Las víctimas de crímenes de Estado lo son en primera instancia por su vulnerabilidad social; prepararlas para eventos como las audiencias implica dictar talleres que abarcan desde la pedagogía sobre la justicia transicional hasta cuándo escuchar, hablar o callar; o claves para documentar un archivo personal. ¿Cómo mirar al asesino de un hijo… más aún mientras justifica sus crímenes ante un juez? La abogada explica: “No podemos preparar a las víctimas para que lleguen llenas de rabia a la audiencia. Tenemos que prepararlas para que sean conscientes de sus derechos: ustedes tienen derecho a exigir, a reclamar”.

“Por medio de su sabiduría, tenacidad y paciencia, [Adriana] ha sacado adelante nuestro proceso a pesar de las adversidades. Su nobleza y amor por lo que hace son únicos. Inspira confianza y valor para salir adelante”, reconoce Luz Elena Galeano, del colectivo Mujeres Caminando por la Verdad de la Comuna 13.

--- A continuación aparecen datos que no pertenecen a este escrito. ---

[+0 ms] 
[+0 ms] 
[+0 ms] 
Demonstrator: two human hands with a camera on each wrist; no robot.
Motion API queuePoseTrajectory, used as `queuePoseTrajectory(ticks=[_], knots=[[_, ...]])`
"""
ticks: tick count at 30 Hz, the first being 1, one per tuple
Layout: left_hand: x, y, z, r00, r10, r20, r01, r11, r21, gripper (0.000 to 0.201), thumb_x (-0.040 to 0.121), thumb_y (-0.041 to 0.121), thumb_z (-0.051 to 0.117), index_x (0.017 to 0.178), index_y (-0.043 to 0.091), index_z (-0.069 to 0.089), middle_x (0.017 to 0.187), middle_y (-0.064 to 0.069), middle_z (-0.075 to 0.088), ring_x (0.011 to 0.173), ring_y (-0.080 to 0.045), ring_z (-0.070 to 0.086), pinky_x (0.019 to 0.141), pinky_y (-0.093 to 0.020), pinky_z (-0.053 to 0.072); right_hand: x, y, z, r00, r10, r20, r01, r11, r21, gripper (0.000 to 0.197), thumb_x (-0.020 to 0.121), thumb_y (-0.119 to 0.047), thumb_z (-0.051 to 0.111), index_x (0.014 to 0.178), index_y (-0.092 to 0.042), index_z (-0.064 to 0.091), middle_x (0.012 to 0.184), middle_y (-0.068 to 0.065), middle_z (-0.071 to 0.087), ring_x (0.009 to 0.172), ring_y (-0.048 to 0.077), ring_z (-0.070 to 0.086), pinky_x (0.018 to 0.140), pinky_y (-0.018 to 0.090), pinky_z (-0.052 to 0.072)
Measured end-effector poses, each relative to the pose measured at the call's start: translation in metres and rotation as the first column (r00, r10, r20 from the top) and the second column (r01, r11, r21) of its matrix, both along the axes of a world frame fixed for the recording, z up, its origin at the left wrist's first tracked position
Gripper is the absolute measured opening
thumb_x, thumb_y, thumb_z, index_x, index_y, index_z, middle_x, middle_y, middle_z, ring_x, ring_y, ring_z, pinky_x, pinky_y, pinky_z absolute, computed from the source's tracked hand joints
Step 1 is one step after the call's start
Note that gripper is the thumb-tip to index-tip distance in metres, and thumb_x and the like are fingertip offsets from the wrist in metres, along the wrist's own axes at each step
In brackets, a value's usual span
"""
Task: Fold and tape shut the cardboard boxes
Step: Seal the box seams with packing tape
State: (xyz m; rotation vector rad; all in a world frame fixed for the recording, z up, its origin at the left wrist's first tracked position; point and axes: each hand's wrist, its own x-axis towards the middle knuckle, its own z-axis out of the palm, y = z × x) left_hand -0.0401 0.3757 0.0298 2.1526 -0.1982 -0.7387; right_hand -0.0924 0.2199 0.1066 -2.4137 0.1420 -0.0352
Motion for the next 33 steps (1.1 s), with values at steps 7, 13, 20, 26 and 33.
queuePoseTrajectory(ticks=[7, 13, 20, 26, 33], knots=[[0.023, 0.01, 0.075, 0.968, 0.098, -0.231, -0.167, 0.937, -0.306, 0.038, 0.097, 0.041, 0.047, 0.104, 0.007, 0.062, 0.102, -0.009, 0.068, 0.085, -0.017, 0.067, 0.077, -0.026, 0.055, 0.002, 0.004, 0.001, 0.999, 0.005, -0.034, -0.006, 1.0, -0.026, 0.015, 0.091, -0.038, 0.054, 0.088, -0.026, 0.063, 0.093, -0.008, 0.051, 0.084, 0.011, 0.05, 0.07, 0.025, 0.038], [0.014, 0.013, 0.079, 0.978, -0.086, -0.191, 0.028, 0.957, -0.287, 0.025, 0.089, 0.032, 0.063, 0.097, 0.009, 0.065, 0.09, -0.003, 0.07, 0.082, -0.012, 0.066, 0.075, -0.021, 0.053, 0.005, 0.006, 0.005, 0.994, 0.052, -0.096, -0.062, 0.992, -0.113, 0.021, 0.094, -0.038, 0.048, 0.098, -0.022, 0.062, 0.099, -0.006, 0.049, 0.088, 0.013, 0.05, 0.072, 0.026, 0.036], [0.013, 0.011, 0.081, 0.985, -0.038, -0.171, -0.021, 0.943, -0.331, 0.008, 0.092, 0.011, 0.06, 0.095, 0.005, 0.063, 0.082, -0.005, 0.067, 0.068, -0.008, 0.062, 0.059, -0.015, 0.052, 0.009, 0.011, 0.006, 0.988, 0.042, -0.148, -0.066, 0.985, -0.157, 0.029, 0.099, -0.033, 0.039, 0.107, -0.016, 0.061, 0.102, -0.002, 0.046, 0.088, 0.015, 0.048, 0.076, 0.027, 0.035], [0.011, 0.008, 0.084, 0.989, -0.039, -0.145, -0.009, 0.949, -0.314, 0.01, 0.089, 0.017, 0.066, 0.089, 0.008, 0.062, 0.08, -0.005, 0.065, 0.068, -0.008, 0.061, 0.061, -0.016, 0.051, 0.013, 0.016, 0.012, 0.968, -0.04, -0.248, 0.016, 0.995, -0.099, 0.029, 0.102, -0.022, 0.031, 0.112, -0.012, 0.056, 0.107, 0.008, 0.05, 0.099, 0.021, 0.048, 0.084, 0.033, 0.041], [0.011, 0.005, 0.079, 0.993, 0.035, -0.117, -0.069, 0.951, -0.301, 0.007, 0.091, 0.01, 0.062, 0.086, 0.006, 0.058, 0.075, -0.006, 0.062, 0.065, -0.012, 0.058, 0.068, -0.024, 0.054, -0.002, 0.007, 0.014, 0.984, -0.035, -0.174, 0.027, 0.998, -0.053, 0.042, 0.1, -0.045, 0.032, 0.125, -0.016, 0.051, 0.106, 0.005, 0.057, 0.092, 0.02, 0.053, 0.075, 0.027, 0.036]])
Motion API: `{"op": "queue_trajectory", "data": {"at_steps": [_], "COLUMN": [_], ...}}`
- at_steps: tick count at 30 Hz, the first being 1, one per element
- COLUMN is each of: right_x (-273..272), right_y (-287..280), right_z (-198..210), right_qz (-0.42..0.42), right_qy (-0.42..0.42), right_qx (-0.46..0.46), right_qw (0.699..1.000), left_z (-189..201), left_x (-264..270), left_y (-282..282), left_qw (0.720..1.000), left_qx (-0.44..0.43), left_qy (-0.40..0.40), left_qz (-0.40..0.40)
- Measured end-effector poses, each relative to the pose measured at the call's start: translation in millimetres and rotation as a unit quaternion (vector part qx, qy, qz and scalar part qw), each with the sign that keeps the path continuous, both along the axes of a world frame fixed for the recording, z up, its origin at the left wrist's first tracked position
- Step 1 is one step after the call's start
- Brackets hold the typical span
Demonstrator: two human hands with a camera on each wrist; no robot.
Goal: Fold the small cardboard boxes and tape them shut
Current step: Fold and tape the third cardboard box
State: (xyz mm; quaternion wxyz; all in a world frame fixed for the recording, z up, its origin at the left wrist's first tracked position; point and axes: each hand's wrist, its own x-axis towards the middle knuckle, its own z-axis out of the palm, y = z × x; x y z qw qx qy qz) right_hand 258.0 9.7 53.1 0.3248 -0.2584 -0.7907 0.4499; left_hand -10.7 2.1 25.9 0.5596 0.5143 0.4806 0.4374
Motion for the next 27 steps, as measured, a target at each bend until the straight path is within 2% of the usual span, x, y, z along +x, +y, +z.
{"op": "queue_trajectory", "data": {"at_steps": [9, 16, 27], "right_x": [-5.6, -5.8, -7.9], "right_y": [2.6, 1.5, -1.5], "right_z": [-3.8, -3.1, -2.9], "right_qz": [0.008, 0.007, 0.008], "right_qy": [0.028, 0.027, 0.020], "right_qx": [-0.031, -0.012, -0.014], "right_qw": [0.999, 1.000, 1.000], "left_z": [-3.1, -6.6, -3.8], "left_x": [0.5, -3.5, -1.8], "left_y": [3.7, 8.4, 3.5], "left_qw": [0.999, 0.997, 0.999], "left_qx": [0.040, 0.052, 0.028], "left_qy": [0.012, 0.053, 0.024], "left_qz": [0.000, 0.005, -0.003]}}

Hace años, en un taller con el Comité Internacional de la Cruz Roja, mientras pasaban imágenes de la desmovilización del M-19, vio la foto de su hermano. Pese al impacto, guardó silencio. “Los defensores de derechos humanos no tenemos que mostrar un registro de defunción para sentir el dolor de una víctima ―enfatiza su indignación con un gesto en el entrecejo―. Es todo lo contrario: esta sociedad, todo el mundo, debería sentir dolor”.

Colombia supera la cifra de 100.000 desaparecidos. El Registro Único reconoce a 9’395.274 víctimas del conflicto armado. Los hermanos Arboleda Betancur nunca ingresaron al listado.

Más de 131.000 reproducciones tiene un video publicado por Matador el pasado 18 de noviembre, desde las audiencias de la JEP en Marsella, Risaralda: el caricaturista le entregó a una mujer la imagen de su popular paloma de la paz levantando una pancarta que versa “¿Dónde están?”. Ante los magistrados y asistentes, con risa nerviosa, Adriana Arboleda recibió el cuadro en nombre de las víctimas (Ver: https://onx.la/6c86b).

Ella es irrepetible, pero no la única. Como Adriana Arboleda Betancur, son personajes del año, de todos los años, aquellas mujeres que acompañan y empoderan a centenares de familiares de desaparecidos, sumidos en el mantra eterno de “¡Ven, no tardes tanto!”. María Victoria Fallon, Liliana Uribe, Martha Peña, Yaneth Bautista, Andrea Torres Bautista, Martha Murillo, Luz Stella Aponte, María Paula Lemus…

Antes que a la figura de la Justicia ―¡sin pañuelo que les cubra los ojos!―, estas defensoras evocan el mito de Atlas, titanes con el cielo cargado en los hombros. ¿Cómo hacen para alzarlo?